What you should do
For this exercise, return exactly the lines of the material below that begin at the one with "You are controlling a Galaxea" and stop after the one with "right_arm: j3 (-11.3".

/---

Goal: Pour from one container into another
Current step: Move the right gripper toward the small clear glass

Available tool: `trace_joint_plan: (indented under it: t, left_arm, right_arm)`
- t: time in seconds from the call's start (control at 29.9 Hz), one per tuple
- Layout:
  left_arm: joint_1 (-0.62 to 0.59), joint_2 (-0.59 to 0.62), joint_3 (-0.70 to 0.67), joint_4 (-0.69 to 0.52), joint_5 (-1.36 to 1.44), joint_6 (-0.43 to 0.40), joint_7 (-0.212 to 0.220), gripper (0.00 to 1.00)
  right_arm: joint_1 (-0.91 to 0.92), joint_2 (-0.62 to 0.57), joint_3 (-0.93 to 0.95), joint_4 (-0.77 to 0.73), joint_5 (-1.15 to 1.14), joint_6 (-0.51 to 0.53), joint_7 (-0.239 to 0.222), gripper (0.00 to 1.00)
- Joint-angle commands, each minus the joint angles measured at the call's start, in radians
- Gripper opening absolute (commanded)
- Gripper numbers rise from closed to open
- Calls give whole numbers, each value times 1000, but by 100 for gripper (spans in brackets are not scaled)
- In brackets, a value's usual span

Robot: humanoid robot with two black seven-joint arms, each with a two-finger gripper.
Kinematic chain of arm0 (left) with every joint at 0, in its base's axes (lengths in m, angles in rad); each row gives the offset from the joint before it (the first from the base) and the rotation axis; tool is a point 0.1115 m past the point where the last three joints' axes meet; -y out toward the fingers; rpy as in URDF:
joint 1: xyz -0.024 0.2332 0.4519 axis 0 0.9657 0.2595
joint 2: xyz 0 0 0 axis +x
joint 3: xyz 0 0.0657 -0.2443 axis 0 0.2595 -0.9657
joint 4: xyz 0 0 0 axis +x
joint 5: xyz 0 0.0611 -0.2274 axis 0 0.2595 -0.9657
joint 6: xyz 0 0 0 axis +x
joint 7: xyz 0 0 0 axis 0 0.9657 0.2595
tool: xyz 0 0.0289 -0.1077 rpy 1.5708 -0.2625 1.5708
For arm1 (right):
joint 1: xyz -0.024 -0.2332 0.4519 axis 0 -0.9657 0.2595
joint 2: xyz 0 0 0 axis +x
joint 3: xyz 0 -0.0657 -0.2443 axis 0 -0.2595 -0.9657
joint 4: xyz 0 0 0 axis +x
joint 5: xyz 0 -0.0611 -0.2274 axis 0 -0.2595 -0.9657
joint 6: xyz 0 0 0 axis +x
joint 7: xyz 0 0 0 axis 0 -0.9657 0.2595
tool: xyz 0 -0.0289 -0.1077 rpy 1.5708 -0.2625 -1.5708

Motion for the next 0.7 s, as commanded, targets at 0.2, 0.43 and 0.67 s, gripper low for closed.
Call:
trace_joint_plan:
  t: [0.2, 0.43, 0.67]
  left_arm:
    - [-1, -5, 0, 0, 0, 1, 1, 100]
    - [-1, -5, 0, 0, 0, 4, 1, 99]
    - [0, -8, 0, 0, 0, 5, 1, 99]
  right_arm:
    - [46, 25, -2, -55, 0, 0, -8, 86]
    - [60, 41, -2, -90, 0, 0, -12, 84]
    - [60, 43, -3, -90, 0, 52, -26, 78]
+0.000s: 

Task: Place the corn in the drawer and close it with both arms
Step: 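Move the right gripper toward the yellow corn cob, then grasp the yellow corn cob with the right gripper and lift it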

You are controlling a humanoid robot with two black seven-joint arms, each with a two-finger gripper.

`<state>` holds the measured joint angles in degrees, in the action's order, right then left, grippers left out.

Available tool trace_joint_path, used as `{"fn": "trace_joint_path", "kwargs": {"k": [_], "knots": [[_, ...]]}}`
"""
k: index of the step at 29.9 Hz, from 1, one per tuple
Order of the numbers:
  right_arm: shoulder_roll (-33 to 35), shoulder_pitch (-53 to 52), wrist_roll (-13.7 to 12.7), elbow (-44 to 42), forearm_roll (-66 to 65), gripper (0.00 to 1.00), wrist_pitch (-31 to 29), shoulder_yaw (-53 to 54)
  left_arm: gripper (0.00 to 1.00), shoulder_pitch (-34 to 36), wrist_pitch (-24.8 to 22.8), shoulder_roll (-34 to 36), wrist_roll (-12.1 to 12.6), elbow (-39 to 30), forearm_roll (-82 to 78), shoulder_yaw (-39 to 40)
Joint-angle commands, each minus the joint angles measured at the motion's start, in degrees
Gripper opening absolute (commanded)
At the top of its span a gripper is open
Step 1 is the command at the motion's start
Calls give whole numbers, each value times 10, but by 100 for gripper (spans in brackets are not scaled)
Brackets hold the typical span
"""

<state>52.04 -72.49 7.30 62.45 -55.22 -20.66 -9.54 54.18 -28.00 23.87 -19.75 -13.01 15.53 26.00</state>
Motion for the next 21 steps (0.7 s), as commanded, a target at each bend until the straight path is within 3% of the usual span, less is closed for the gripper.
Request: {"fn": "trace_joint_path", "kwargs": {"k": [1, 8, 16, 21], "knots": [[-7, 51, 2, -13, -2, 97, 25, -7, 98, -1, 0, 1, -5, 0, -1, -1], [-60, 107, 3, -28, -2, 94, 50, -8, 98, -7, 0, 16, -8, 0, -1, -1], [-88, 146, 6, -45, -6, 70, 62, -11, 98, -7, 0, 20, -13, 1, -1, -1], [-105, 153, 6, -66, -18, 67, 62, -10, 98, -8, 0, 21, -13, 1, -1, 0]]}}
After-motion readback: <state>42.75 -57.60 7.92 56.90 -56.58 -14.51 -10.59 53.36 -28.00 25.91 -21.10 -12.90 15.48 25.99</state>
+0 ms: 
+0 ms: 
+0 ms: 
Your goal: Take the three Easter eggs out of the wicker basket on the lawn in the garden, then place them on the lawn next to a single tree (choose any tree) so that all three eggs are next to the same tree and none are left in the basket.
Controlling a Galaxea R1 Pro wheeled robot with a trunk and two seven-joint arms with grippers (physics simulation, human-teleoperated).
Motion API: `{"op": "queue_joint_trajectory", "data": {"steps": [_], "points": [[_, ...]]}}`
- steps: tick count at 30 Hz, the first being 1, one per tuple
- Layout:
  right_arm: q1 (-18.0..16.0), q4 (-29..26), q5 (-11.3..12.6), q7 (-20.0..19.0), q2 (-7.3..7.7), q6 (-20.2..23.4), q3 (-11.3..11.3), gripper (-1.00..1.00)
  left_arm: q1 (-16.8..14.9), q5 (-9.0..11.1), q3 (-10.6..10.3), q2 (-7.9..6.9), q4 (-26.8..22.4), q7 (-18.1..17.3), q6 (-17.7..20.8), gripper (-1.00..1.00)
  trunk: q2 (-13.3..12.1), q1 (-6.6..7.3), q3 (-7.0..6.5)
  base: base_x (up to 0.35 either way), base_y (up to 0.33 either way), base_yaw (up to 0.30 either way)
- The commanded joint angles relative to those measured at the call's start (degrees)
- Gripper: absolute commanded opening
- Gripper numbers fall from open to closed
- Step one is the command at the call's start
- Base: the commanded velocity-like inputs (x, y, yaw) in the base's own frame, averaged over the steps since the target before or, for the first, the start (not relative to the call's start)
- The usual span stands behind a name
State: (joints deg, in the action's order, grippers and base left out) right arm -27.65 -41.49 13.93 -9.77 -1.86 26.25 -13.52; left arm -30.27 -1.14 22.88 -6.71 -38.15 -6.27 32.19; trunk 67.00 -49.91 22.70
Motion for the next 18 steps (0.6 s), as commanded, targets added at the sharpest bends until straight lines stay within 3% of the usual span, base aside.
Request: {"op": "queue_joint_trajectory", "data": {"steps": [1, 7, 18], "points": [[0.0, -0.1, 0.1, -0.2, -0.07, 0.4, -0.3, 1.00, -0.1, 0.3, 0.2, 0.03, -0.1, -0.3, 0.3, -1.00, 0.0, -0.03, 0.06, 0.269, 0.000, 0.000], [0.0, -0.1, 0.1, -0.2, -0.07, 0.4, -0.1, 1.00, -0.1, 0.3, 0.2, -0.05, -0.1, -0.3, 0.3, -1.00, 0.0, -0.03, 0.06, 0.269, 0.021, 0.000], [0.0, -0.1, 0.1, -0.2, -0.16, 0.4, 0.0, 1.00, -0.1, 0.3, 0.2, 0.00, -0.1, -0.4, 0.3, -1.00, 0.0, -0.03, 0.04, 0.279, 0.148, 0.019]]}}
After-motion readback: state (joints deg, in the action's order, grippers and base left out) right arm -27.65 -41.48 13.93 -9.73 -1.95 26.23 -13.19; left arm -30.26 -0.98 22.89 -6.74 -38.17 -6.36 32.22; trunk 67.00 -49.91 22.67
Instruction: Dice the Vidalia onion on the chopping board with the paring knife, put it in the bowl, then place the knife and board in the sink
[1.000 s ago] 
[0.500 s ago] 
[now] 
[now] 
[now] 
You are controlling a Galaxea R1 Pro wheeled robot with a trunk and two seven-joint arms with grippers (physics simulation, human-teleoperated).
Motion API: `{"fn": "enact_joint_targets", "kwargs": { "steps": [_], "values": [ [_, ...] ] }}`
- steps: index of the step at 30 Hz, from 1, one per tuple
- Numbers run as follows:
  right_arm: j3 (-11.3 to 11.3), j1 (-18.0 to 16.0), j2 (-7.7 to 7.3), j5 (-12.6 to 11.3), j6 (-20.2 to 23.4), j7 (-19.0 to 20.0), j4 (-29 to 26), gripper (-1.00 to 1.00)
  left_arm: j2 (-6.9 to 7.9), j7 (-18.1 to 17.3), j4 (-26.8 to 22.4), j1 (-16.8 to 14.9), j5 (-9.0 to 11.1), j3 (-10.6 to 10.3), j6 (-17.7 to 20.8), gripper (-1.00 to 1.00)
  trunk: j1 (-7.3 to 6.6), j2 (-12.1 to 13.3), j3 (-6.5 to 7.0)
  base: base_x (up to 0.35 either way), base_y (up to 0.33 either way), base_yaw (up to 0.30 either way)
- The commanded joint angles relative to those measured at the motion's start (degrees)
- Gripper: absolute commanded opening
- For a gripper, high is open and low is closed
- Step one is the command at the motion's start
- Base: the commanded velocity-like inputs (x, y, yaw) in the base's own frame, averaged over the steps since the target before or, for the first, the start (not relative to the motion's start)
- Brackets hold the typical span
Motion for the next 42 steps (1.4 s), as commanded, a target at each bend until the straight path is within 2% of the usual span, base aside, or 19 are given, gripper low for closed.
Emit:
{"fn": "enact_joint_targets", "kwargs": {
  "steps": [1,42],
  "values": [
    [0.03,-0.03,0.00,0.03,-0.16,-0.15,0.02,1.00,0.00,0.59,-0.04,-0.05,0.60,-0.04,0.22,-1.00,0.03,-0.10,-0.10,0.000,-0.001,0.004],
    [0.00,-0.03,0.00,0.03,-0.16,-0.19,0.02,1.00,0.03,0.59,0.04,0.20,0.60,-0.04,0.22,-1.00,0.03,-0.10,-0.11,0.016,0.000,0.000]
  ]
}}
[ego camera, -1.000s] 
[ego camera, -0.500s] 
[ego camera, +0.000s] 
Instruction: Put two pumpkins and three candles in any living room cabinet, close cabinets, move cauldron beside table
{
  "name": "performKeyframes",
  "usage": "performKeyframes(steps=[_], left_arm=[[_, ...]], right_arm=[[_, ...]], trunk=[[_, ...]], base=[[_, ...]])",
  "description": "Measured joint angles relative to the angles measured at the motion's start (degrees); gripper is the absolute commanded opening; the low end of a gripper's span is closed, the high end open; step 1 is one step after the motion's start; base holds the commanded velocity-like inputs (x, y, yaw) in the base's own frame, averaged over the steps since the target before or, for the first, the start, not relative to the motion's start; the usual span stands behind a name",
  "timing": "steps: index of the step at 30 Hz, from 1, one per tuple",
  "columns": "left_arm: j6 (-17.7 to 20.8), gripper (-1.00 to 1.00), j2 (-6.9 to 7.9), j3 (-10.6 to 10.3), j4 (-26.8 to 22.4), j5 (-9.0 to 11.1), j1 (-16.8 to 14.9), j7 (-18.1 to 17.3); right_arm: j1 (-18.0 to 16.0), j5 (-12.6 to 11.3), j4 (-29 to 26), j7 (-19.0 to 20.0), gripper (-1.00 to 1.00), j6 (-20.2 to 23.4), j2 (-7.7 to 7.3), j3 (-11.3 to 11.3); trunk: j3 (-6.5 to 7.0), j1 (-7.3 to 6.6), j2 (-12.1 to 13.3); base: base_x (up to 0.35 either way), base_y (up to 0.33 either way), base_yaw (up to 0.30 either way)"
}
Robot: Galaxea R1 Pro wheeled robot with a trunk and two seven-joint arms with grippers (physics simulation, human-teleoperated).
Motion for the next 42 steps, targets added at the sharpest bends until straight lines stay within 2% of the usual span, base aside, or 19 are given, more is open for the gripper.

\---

Solution to this problem
You are controlling a Galaxea R1 Pro wheeled robot with a trunk and two seven-joint arms with grippers (physics simulation, human-teleoperated).
Motion API: `{"fn": "enact_joint_targets", "kwargs": { "steps": [_], "values": [ [_, ...] ] }}`
- steps: index of the step at 30 Hz, from 1, one per tuple
- Numbers run as follows:
  right_arm: j3 (-11.3 to 11.3), j1 (-18.0 to 16.0), j2 (-7.7 to 7.3), j5 (-12.6 to 11.3), j6 (-20.2 to 23.4), j7 (-19.0 to 20.0), j4 (-29 to 26), gripper (-1.00 to 1.00)

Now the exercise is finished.